» **PROBLEM REQUIREMENTS**
Using the material below, print the line that contains "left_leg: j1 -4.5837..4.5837", the line that contains "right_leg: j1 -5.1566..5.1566", and every line in between, exactly and nothing else.

» **EXERCISE DATA**

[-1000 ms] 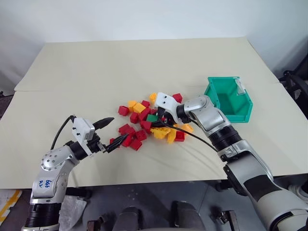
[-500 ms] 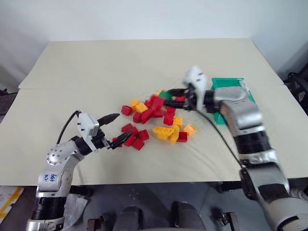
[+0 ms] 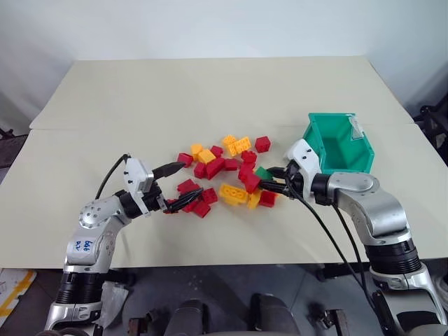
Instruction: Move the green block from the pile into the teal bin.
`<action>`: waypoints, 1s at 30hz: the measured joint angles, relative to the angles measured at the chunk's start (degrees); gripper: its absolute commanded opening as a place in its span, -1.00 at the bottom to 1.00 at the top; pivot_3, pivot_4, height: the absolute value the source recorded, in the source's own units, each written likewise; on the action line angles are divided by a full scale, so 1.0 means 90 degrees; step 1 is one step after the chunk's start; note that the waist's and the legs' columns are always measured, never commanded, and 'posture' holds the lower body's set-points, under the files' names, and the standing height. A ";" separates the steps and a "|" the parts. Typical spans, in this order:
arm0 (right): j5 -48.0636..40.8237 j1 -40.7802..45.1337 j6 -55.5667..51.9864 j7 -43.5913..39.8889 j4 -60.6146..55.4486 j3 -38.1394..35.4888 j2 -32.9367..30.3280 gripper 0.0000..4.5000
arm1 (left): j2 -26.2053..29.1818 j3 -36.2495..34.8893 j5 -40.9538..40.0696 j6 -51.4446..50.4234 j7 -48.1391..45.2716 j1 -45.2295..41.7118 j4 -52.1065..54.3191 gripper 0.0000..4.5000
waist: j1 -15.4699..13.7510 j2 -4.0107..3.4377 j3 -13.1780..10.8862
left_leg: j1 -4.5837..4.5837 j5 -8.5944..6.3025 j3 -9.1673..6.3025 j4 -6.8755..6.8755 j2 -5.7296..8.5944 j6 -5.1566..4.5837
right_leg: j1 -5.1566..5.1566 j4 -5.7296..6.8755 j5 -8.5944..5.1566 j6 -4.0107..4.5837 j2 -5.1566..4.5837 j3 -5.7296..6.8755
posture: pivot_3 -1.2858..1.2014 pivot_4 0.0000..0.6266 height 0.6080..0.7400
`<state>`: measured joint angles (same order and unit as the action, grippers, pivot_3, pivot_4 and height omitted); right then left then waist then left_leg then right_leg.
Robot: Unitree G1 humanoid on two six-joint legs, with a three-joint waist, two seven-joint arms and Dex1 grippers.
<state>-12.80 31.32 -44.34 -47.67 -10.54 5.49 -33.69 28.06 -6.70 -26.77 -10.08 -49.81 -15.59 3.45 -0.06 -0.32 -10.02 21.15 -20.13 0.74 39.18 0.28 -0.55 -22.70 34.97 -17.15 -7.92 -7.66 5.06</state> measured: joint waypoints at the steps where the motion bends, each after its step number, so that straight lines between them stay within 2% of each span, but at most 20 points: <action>1: 0.0006 -0.0024 -0.0011 -0.0002 -0.0035 0.0030 -0.0036 -0.29 | 0.0013 -0.0026 0.0000 -0.0002 0.0002 0.0043 0.0002 1.00 | 0.0005 0.0003 0.0002 | -0.0002 0.0000 0.0000 0.0000 -0.0001 0.0000 | 0.0004 -0.0003 0.0000 0.0000 0.0002 0.0001 | 0.03 -0.52 1.00; 3: -0.0014 -0.0034 -0.0075 0.0000 -0.0092 0.0063 -0.0039 -0.29 | 0.0016 -0.0049 0.0000 -0.0010 0.0005 0.0114 0.0010 1.00 | 0.0011 0.0003 0.0002 | -0.0005 0.0000 0.0000 0.0000 -0.0002 0.0000 | 0.0005 -0.0002 0.0000 0.0000 0.0003 0.0001 | 0.03 -0.52 1.00; 5: -0.0086 -0.0008 -0.0142 0.0002 -0.0101 0.0075 -0.0014 0.03 | 0.0016 -0.0067 0.0000 -0.0040 0.0034 0.0163 0.0039 1.00 | 0.0022 0.0003 0.0002 | -0.0009 0.0000 0.0000 0.0000 -0.0005 0.0000 | 0.0007 -0.0001 0.0000 0.0001 0.0006 0.0000 | 0.03 -0.52 1.00; 8: -0.0186 -0.0023 -0.0357 -0.0044 -0.0053 0.0131 -0.0007 0.41 | 0.0015 -0.0084 0.0000 -0.0077 0.0054 0.0189 0.0065 1.00 | 0.0020 0.0003 0.0002 | -0.0007 0.0000 0.0001 0.0000 -0.0004 0.0000 | 0.0005 -0.0001 0.0000 0.0001 0.0004 -0.0003 | 0.03 -0.52 1.00; 15: -0.0283 -0.0054 -0.0318 -0.0617 0.0098 0.0255 -0.0726 0.41 | 0.0015 -0.0141 0.0000 -0.0082 0.0057 0.0202 0.0067 1.00 | -0.0010 0.0005 0.0000 | 0.0003 -0.0001 -0.0004 0.0000 0.0000 -0.0002 | 0.0005 -0.0012 0.0000 0.0000 0.0000 0.0004 | 0.03 -0.52 1.00; 25: -0.0346 0.0212 -0.0063 -0.0686 0.0691 0.0165 -0.0715 0.41 | 0.0006 -0.0133 0.0002 -0.0081 0.0047 0.0200 0.0065 1.00 | -0.0007 0.0005 0.0000 | 0.0002 -0.0001 -0.0004 0.0001 -0.0002 -0.0002 | 0.0006 -0.0011 0.0000 0.0000 0.0001 0.0007 | 0.03 -0.52 1.00; 30: -0.0361 0.0485 -0.0106 -0.0587 0.1051 0.0153 -0.0411 0.41 | 0.0004 -0.0127 0.0005 -0.0081 0.0043 0.0164 0.0061 1.00 | 0.0011 0.0005 0.0000 | 0.0001 0.0000 -0.0003 0.0001 -0.0002 -0.0001 | 0.0005 -0.0009 0.0000 0.0000 0.0003 0.0007 | 0.03 -0.52 1.00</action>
<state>-16.05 35.69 -45.29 -52.96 -1.08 6.86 -37.39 28.10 -7.84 -26.73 -10.81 -49.42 -14.11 4.01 0.04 -0.28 -10.02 21.16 -20.13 0.71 39.19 0.26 -0.56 -22.66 34.88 -17.15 -7.91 -7.64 5.12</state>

» **WRITTEN RESPONSE**
left_leg: j1 -4.5837..4.5837 j5 -8.5944..6.3025 j3 -9.1673..6.3025 j4 -6.8755..6.8755 j2 -5.7296..8.5944 j6 -5.1566..4.5837
right_leg: j1 -5.1566..5.1566 j4 -5.7296..6.8755 j5 -8.5944..5.1566 j6 -4.0107..4.5837 j2 -5.1566..4.5837 j3 -5.7296..6.8755

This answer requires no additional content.